Fig. 3. Blocking TPC function impacts EBOV entry through endosomal compartments.

(A) VLPs loaded with β-lactamase were used to measure membrane fusion and virus capsid release into the cytoplasm after each treatment (as for fig. S10). The number of cells showing signal were divided by the number of total cells. (B) Evaluation of EGF trafficking in TPC knockout cells.
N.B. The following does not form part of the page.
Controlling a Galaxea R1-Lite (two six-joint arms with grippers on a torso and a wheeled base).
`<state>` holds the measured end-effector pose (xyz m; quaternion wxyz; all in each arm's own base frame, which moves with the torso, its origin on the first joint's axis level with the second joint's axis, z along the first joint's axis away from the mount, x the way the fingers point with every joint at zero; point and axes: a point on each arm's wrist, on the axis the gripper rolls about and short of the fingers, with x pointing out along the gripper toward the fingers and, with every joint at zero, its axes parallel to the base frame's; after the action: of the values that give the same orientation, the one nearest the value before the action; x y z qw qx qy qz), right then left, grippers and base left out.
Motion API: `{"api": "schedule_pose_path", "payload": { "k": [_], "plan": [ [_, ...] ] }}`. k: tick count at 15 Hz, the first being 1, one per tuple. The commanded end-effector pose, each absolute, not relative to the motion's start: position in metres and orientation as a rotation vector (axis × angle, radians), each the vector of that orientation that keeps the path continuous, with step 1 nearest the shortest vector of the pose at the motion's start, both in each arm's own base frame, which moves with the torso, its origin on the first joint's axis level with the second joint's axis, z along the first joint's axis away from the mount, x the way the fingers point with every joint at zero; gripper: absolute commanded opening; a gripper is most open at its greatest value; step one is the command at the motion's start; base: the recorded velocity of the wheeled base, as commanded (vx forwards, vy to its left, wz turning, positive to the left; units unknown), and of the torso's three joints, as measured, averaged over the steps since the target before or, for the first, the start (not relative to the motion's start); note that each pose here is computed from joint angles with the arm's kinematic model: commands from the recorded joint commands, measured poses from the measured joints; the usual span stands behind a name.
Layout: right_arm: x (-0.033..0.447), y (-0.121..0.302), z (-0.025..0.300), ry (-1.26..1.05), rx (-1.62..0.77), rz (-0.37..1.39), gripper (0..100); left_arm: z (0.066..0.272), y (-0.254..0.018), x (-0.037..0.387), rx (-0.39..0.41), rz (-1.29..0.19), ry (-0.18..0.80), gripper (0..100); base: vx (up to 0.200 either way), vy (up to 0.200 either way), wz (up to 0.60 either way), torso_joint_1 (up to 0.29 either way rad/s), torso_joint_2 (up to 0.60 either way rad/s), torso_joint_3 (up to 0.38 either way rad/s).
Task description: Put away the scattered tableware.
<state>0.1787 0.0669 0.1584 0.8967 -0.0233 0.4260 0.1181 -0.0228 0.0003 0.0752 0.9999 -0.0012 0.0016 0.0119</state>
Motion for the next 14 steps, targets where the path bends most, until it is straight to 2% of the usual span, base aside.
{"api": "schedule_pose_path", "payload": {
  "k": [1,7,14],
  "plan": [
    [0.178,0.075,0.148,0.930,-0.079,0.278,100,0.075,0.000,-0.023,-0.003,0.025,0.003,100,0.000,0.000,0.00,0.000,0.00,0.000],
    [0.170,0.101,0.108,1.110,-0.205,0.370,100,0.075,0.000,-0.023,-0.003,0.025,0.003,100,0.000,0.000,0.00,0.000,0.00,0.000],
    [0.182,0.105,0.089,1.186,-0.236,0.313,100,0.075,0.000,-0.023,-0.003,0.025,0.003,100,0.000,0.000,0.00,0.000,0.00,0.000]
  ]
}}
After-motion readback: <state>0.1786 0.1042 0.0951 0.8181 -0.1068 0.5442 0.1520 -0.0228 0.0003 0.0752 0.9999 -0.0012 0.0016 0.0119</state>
Representative confocal images of WT, Tpcn2^−/− and Tpcn1^−/− MEFs incubated with AlexaFluor555-EGF. (C) Evaluation of EGF trafficking in tetrandrine or U18666A-treated cells. Representative confocal images of HeLa cells incubated with AlexaFluor555-EGF (red) in the presence or absence of tetrandrine or U18666A. (D) Colocalization of Ebola VLPs and EGF. HeLa cells were incubated with AlexaFluor555-EGF (red) for 30 min followed by Ebola VLPs (green) for 3.5 h in the presence of tetrandrine. VLPs were stained with a GP-specific antibody. Examples of colocalized particles are indicated by arrowheads. Scale bars, 10 μm for (B), (C) and (D). (E) Effect of tetrandrine on colocalization of Ebola VLPs with TPC2- and/or NPC1-positive endosomes was measured. HeLa cells overexpressing GFP-tagged TPC2 (green) and myc-tagged NPC1 (red) were pretreated with inhibitors and incubated with VLPs (blue) for 4 h. Insets show magnified areas of the image and arrowheads indicate examples of VLPs that are associated with the TPC2(+)/NPC1(−) compartment (left panel) or the TPC2(+)/NPC1(+) compartment (right panel). Scale bars, 5 μm. (F) In the presence of the indicated inhibitors, the ratio of VLPs colocalizing with the TPC2(+)/NPC1(+) compartment (left) or the TPC2 (+)/NPC1(−) compartment (right) was calculated. * and ** indicate P < 0.05 and P < 0.005, respectively, using unpaired Student's t-test to compare treated to untreated cells. Data are mean ± SEM (n = 3 or 4).